A clinical investigation of the efficacy of three commercially available dentifrices for controlling established gingivitis and supragingival plaque
- PMID: 21269039
A clinical investigation of the efficacy of three commercially available dentifrices for controlling established gingivitis and supragingival plaque
Abstract
Objective: To assess the efficacy ofa dentifrice containing 0.3% triclosan/2.0% PVM/MA copolymer/0.243% sodium fluoride for controlling established gingivitis and supragingival plaque relative to that of a dentifrice containing 0.454% stannous fluoride, sodium hexametaphosphate, and zinc lactate, and a dentifrice containing 0.243% sodium fluoride as a negative control.
Methods: Following a baseline examination for gingivitis and supragingival plaque, qualifying adult male and female subjects from the Piscataway, NJ, USA area were randomized into three dentifrice groups. Subjects were instructed to brush their teeth twice daily (morning and evening) for one minute with their assigned dentifrice and a soft-bristled toothbrush. Examinations for gingivitis and supragingival plaque were repeated after six weeks of product use.
Results: One-hundred and seventy-one (171) subjects complied with the protocol and completed the study. Relative to the group using the dentifrice with 0.243% sodium fluoride alone, the 0.3% triclosan/2.0% PVM/MA copolymer/0.243% sodium fluoride group exhibited statistically significant reductions in gingival index and supragingival plaque index scores of 25.3% and 33.0%, respectively, after six weeks of product use.
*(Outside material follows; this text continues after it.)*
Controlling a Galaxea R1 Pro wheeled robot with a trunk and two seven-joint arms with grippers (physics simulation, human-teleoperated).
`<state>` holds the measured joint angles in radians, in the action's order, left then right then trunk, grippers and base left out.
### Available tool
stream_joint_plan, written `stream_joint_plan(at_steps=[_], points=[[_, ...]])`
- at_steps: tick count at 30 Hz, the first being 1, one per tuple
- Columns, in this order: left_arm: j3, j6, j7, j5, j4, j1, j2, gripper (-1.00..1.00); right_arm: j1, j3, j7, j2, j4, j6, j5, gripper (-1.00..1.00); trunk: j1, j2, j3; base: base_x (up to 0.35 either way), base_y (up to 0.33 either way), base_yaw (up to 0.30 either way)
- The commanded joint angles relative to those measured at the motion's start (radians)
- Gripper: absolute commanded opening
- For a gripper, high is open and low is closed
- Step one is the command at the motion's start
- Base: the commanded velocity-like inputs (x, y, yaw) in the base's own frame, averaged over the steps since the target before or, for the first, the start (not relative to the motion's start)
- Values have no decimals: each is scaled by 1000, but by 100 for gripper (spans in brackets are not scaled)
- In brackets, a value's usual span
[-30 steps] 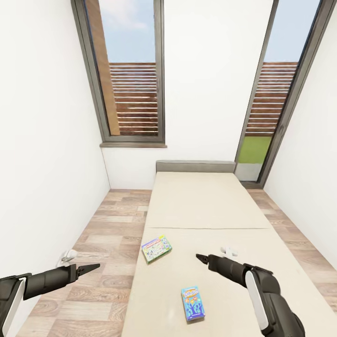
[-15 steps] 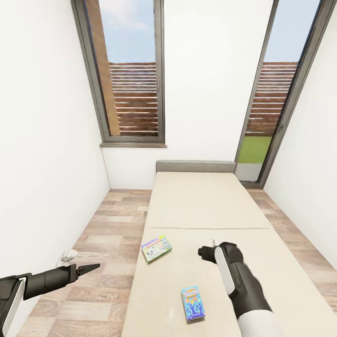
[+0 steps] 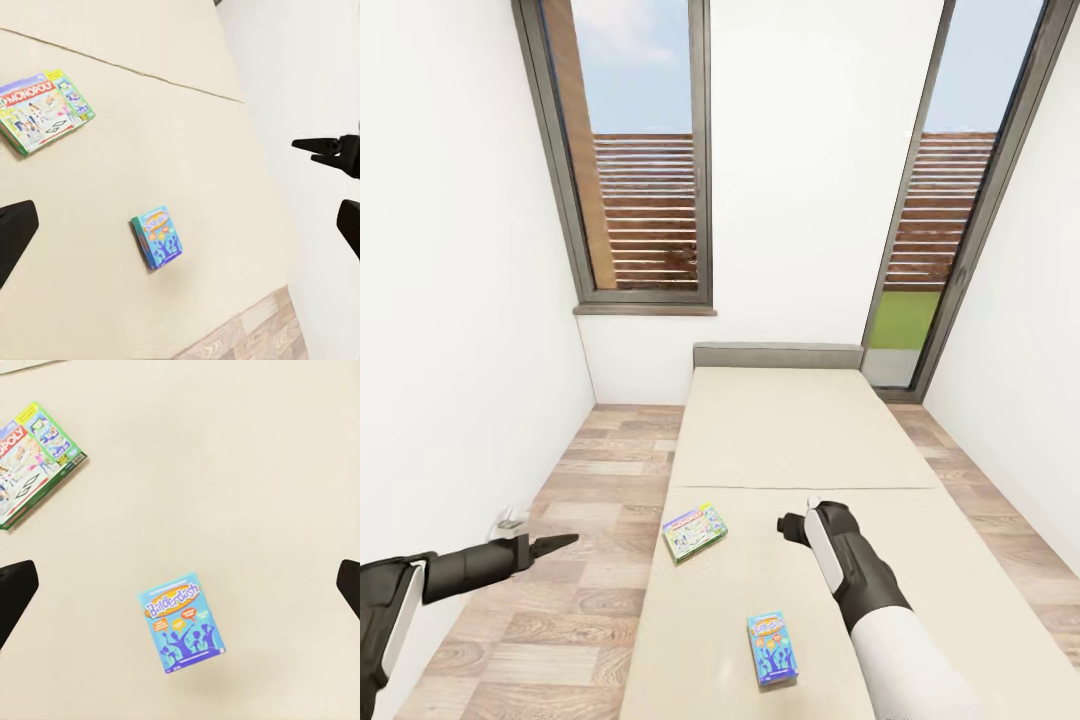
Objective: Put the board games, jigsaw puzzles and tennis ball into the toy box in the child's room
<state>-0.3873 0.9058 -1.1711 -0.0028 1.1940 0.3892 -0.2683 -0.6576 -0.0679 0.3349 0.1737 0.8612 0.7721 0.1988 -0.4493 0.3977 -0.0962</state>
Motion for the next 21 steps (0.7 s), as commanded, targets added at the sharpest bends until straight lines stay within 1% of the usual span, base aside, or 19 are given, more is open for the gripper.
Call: stream_joint_plan(at_steps=[1, 6, 16, 18, 20, 21], points=[[4, 11, 5, -3, 1, 20, 2, 100, -2, -1, 12, 1, -2, 0, 13, 100, -1, 2, -2, 0, 0, 0], [16, 12, 32, -6, 1, 37, 4, 100, -3, -1, 21, 1, -18, -4, 16, 100, -1, 2, -2, 0, 0, 0], [22, 12, 61, -5, -3, 40, 3, 100, -2, 7, 24, 1, -25, 0, 13, 100, -1, 2, -2, 0, 0, 0], [22, 12, 87, -6, -7, 40, 6, 100, -1, 9, 23, 1, -24, 2, 13, 100, -1, 2, -2, 0, 0, 0], [22, 12, 147, -8, -11, 40, 12, 100, 1, 11, 23, 1, -23, 3, 13, 100, -1, 2, -2, 0, 0, 0], [22, 12, 164, -8, -12, 40, 14, 100, 1, 11, 22, 1, -23, 3, 13, 100, -1, 2, -2, 0, 0, 0]])
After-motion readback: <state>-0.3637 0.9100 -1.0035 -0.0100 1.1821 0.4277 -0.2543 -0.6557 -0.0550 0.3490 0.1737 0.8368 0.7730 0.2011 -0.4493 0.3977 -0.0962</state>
Similarly, relative to the group using the 0.243% sodium fluoride dentifrice, the 0.454% stannous fluoride, sodium hexametaphosphate, and zinc lactate dentifrice group exhibited statistically significant reductions in gingival index and plaque index scores of 8.1% and 14.1% after six weeks of product use. Further, relative to the 0.454% stannous fluoride, sodium hexametaphosphate, and zinc lactate dentifrice group, the 0.3% triclosan/2.0% PVM/MA copolymer/0.243% sodium fluoride dentifrice group exhibited statistically significant reductions in gingival index and plaque index scores of 18.7% and 22%, respectively.
Conclusion: The overall results of this double-blind clinical study support the conclusion that a dentifrice containing 0.3% triclosan/2.0% PVM/MA copolymer/0.243% sodium fluoride is efficacious for the control of established gingivitis and supragingival plaque as compared to a regular fluoride dentifrice, and that it provides a greater level of efficacy for the control of gingivitis and supragingival plaque than does a dentifrice containing 0.454% stannous fluoride, sodium hexametaphosphate, and zinc lactate.